Work order
Return, from the material below, each line in which the word "cabinet" is present.

Records supplied
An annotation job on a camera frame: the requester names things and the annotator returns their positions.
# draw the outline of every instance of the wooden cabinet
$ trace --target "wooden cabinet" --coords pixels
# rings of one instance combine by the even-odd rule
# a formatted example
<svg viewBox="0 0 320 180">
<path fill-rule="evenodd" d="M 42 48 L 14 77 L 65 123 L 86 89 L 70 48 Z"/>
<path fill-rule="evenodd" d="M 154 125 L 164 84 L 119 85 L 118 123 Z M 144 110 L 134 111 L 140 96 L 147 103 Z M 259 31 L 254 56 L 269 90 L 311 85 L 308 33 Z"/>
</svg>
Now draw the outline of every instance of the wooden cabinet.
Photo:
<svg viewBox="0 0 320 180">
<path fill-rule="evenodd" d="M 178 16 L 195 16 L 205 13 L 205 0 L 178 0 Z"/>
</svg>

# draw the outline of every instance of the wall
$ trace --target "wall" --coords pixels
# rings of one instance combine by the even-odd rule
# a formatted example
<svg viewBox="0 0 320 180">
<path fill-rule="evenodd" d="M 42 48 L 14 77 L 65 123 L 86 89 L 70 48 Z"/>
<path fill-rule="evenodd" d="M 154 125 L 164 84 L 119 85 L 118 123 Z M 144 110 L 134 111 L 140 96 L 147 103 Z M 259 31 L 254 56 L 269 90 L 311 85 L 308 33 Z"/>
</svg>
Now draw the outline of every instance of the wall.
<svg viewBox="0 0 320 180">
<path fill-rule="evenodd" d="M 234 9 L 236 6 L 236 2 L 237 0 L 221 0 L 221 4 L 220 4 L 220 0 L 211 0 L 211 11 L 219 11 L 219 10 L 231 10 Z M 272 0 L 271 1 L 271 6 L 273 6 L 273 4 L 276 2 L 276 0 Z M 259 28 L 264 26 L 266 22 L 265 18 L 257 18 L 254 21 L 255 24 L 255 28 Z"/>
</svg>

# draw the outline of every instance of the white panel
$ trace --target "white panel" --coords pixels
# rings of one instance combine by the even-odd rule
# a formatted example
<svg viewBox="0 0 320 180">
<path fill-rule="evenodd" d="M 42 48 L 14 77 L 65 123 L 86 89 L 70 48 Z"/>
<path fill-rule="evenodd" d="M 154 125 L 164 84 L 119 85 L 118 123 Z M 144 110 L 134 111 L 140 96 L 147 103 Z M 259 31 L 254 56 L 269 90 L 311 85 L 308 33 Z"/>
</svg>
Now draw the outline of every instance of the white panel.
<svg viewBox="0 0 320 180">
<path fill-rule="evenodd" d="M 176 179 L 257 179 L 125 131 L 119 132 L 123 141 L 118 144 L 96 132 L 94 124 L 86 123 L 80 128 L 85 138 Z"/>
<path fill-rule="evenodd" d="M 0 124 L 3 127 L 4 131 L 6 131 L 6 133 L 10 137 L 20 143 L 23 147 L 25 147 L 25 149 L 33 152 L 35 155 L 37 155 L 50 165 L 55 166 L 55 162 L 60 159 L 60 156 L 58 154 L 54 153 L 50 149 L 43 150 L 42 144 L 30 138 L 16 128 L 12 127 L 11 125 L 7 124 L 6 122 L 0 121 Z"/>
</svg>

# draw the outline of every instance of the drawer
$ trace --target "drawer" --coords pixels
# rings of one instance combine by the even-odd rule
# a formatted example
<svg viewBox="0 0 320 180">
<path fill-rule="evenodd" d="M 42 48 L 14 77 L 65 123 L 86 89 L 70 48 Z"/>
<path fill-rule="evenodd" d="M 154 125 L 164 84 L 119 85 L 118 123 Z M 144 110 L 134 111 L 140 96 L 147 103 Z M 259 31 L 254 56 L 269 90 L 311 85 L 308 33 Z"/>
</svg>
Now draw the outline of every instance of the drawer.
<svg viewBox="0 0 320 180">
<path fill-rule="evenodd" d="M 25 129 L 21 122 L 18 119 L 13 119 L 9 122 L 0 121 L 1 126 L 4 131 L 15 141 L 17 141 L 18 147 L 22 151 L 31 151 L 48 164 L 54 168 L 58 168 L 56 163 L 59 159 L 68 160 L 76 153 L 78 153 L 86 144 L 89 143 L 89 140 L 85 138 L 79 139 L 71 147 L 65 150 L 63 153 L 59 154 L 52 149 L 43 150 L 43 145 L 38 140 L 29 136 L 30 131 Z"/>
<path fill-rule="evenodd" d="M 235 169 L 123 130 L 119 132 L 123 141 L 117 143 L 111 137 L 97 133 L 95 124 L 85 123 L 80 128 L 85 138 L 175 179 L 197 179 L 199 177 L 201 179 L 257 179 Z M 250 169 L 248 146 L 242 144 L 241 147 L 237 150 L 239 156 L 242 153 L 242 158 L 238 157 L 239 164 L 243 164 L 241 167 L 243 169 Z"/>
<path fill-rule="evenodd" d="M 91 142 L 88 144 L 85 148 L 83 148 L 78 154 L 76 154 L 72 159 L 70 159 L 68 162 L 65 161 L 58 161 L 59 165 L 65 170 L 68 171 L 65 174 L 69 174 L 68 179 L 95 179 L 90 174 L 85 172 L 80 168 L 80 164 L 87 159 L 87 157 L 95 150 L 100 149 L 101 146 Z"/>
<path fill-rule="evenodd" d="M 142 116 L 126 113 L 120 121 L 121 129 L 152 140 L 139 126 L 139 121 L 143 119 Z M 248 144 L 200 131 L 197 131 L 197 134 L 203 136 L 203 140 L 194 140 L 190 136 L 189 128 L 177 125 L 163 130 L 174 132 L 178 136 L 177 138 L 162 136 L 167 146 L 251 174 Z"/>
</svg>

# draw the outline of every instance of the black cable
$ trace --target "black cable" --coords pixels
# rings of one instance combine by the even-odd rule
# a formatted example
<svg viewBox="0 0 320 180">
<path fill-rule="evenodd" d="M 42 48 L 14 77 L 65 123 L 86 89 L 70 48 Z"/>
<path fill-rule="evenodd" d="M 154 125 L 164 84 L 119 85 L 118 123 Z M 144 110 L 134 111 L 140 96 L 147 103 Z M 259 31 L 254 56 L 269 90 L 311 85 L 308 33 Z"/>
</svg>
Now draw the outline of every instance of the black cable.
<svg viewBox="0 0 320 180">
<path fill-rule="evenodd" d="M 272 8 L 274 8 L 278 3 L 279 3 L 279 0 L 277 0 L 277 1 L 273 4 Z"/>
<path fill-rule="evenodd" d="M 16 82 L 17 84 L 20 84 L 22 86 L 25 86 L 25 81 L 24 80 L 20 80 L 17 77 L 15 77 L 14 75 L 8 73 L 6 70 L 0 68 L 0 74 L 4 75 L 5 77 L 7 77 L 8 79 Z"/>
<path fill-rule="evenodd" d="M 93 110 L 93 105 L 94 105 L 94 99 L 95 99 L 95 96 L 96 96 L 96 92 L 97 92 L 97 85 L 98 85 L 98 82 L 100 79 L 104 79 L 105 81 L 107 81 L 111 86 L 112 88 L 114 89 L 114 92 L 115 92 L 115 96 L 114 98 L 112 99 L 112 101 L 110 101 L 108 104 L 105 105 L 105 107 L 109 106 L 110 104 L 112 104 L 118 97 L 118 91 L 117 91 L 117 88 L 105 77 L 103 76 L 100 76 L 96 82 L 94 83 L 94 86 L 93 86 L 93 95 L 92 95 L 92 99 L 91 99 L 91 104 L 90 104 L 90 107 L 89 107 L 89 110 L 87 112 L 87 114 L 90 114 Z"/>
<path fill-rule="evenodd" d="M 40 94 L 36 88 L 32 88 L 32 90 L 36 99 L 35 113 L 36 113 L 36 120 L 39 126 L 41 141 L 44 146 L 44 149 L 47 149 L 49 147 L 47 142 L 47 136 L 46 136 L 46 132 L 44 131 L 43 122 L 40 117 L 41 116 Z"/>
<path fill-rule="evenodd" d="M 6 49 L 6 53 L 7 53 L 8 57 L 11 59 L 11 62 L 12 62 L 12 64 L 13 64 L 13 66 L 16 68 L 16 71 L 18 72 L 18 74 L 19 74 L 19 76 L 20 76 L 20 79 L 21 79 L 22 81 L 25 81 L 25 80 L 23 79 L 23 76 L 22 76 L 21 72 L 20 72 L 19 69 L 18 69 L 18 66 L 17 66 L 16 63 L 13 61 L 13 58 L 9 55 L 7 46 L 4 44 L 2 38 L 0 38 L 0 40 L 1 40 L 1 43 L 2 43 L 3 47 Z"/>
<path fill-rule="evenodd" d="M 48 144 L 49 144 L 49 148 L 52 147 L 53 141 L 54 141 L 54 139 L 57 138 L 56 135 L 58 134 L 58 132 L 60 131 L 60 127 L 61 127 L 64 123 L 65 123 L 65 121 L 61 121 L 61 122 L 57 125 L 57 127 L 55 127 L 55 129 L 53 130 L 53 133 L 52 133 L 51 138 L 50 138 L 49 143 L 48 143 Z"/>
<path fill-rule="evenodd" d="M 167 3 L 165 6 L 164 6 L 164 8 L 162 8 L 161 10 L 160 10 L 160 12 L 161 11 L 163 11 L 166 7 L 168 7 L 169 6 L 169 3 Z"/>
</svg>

Solution
# draw the outline of every instance of the wooden cabinet
$ trace --target "wooden cabinet" --coords pixels
Now draw the outline of every instance of the wooden cabinet.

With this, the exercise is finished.